2. In equal opportunities proceedings (of which this action is one), [1] the normal rule in civil proceedings that costs follow the event does not apply. Instead, the District Court Ordinance, Cap 336 (“DCO”) mandates each party to bear its own costs unless the proceedings were brought maliciously or frivolously or that there are special circumstances warranting an award of costs.[2]

3. It is the respondent’s argument that he should be awarded costs because: (i) the proceedings were brought frivolously and/or (ii) there are special circumstances justifying a costs order in his favour.

4. The application is opposed by the claimant, who argues that each party should bear its own costs.

A. Background

5. The applicant is an HIV carrier. He has been treated by Dr John Simon since April 2013.

6. The applicant is also diagnosed with mild obstructive sleep apnoea. Between 15 August 2014 and 25 November 2014, he consulted the respondent who is a registered Specialist in Otorhinolaryngology (commonly known as “ENT Specialist”).

7. After going through some tests and trying some more conservative treatments (such as CPAP therapy[3]), the respondent advised the claimant to consider surgical intervention (“the Surgery”) which was accepted by the claimant. The respondent made a reservation at the Hong Kong Sanatorium & Hospital for 24 November 2014 for the Surgery and a backup booking for 26 November 2014 at the Canossa Hospital.

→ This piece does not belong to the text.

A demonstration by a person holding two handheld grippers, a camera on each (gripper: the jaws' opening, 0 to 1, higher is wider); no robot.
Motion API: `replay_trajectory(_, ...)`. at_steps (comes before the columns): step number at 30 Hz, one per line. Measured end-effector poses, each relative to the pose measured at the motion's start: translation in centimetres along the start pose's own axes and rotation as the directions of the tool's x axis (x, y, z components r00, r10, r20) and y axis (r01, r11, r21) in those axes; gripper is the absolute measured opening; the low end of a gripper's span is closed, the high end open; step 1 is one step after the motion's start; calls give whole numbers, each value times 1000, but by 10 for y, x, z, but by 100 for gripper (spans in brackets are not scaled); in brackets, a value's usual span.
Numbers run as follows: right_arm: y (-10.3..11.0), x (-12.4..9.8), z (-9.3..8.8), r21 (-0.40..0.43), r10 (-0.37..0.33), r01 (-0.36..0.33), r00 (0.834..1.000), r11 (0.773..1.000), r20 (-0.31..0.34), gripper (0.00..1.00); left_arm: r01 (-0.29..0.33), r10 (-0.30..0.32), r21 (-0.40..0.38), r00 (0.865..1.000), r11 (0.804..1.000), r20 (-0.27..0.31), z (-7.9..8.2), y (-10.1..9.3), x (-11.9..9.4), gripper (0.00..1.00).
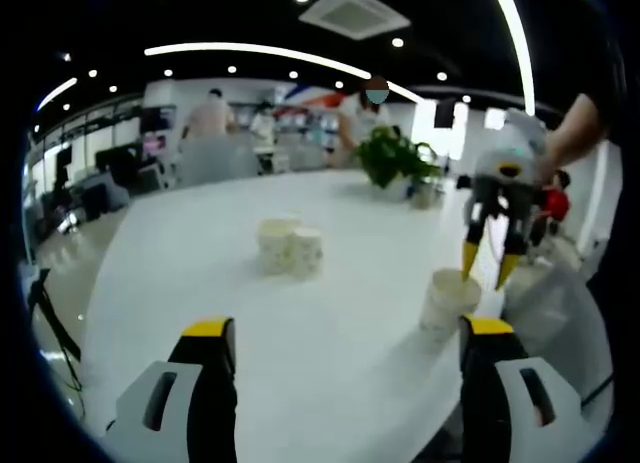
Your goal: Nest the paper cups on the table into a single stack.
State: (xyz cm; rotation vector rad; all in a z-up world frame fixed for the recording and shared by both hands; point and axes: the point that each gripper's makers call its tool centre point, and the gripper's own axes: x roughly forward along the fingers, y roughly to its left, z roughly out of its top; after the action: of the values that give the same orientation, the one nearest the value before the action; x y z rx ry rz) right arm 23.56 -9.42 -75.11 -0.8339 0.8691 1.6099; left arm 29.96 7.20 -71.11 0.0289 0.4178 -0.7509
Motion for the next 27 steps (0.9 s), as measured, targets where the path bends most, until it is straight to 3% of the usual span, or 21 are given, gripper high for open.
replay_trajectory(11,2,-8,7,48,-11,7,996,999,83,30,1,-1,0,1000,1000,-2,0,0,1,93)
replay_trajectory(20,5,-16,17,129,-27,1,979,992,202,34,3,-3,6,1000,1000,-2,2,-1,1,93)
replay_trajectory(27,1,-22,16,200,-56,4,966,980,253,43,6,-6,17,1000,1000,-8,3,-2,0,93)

8. As matters progressed, the respondent cancelled the two bookings and did not proceed with the Surgery. Instead, the claimant was referred to Professor Van Hasselt who performed the Surgery on 23 January 2015.

9. It is the claimant’s case that the respondent had unlawfully discriminated against him (in contravention of ss 6 and 26 of the DDO) on the ground that he is HIV positive, by refusing to provide him with medical services in like terms, conditions or manner that the respondent would have provided to others.

10. The claimant’s allegations (summarized in paragraph 26 of the Notice of Claim) are that:

(a) The respondent cancelled the Surgery scheduled for 24 and 26 November 2014 even though there were no outstanding matters and when Dr Simon had advised that the Surgery presented no or low risk and could continue as scheduled.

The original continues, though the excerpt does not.